Resting in suspended Animation
Location
Logopolis
He means he dosen't know Compo...

I have several semi-serious textbooks on relativity on my bookshelf. Still doesn't mean I know what the smeg I'm talking about and it has been about 3-4 years since I seriously studied the stuff. Just utterly hopeless at explaining a load of stuff. It wasn't a first interest either, a sharp mind would be able to guess what was.

IMG_0266.jpg
 

marinyork

Resting in suspended Animation
Location
Logopolis
But I would say that if people wanted to that I would recommend Penrose, Greene and Feynman (e.g. Six-not-so-easy-pieces) in general for popular science books in this area and related ones - available at all good libraries (if we have any left). I suppose people say to that well I wouldn't enjoy it, but I would say that they probably would even if they find it hard going and it might go in a bit more than reading a few bits on the internet. Just might take you a while that's all.
 

Archie_tect

De Skieven Architek... aka Penfold + Horace
Location
Northumberland
I'd give it a go Marin, but the conceptual theoretical stuff hurts my brain... that people can discuss and develop these ideas, and understand them, melts my synapses.
 

marinyork

Resting in suspended Animation
Location
Logopolis
I'd give it a go Marin, but the conceptual theoretical stuff hurts my brain... that people can discuss and develop these ideas, and understand them, melts my synapses.

Try Feynman Six-Easy-Pieces and Six-not-so-easy-pieces. They even used to be available in libraries :ohmy:. You're an architect and an intelligent bloke. Feynman was one of the best widely known communicators in science in the 20th century. They aren't even long popular science books.
 

srw

It's a bit more complicated than that...
I usually take "I was just drinking coffee - you owe me a new computer screen" as a bit of flimflam. Perhaps I should revise my estimation.

Feynmann is a good recommendation. I think it was James Gleick's book on the man - Genius - which draws heavily on Feynmann's own work - that convinced me that I could understand theoretical physics. I can't remember much of it, and unlike MY have never studied it.

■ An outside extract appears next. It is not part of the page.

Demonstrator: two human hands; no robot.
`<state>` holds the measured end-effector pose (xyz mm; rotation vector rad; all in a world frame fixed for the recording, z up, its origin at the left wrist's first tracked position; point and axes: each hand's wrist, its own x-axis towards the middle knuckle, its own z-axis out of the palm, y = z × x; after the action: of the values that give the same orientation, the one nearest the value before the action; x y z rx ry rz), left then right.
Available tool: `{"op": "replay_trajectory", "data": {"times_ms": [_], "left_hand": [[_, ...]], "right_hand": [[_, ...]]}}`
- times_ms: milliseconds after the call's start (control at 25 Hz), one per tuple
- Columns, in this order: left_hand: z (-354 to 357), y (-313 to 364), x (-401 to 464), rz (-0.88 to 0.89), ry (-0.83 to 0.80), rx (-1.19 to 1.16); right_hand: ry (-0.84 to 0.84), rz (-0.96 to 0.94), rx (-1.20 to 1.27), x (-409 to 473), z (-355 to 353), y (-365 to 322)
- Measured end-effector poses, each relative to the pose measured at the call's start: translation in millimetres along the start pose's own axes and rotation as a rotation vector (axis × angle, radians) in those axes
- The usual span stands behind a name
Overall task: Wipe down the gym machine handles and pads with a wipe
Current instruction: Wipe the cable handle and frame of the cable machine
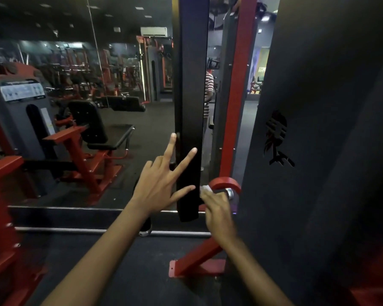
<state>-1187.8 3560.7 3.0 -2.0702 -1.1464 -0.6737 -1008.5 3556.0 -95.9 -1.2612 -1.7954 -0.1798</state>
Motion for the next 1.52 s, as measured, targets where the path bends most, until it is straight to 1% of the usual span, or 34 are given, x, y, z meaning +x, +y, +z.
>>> {"op": "replay_trajectory", "data": {"times_ms": [80,160,200,320,360,440,520,600,680,760,960,1040,1120,1160,1240,1280,1360,1440,1520], "left_hand": [[1.2,-0.2,0.2,0.007,-0.003,0.028],[3.3,-1.1,1.0,-0.002,0.004,0.04],[4.9,-0.9,0.4,-0.007,0.003,0.034],[12.4,-2.6,-2.6,0.014,0.017,0.034],[14.0,-2.7,-3.2,0.026,0.018,0.052],[15.6,-0.5,-3.9,0.052,0.02,0.121],[14.6,2.2,-2.4,0.063,0.021,0.204],[12.8,3.0,0.1,0.081,0.012,0.257],[12.4,1.5,0.2,0.099,-0.007,0.276],[11.0,-0.5,1.4,0.107,-0.021,0.283],[9.9,-0.8,3.2,0.111,-0.047,0.241],[9.3,-0.3,3.7,0.113,-0.057,0.23],[9.0,0.2,3.6,0.11,-0.059,0.22],[9.0,0.7,3.8,0.109,-0.054,0.216],[9.1,1.2,3.3,0.107,-0.044,0.213],[9.2,0.7,2.9,0.109,-0.04,0.217],[8.0,-0.5,3.4,0.122,-0.03,0.233],[6.3,-1.6,3.8,0.137,-0.026,0.238],[7.1,-1.5,3.3,0.139,-0.027,0.231]], "right_hand": [[-0.094,-0.086,-0.06,0.1,9.4,4.7],[-0.098,-0.15,-0.134,-2.7,8.9,18.4],[-0.07,-0.138,-0.137,-4.0,5.0,29.9],[0.034,0.023,-0.082,-2.8,-14.1,62.1],[0.056,0.056,-0.069,0.9,-18.7,64.9],[0.102,0.055,-0.033,8.9,-20.1,55.6],[0.098,0.009,0.05,14.9,-9.8,29.9],[0.013,-0.055,0.064,11.4,6.5,9.5],[-0.028,-0.143,-0.03,4.7,11.4,12.3],[-0.029,-0.218,-0.117,4.3,2.7,34.0],[0.008,-0.104,-0.124,7.6,-14.8,66.8],[-0.026,0.024,-0.068,22.9,-16.9,59.3],[-0.158,0.148,0.04,47.3,-15.7,44.3],[-0.291,0.157,0.078,58.6,-10.7,38.0],[-0.582,0.084,0.032,72.4,0.0,26.1],[-0.677,0.056,0.002,76.7,1.5,24.6],[-0.824,0.065,-0.009,87.7,-5.4,35.0],[-0.959,0.075,-0.113,99.3,-18.7,55.7],[-1.049,0.158,-0.158,110.0,-29.3,73.9]]}}
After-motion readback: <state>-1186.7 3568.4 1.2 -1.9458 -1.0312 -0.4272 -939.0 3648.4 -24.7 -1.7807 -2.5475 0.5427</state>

I wouldn't be so sanguine as MY that anyone could understand it. Like a lot of maths, it's easy, or at least comprehensible, if you've got the sort of brain that does abstraction, pattern recognition and logical reasoning as a matter of routine. But there are plenty of people who don't. Compo's OP suggests that he does - to recognise the question as one that's worth asking is a sign of being able to recognise when well-known patterns fail, and to recognise that that gives rise to interesting questions.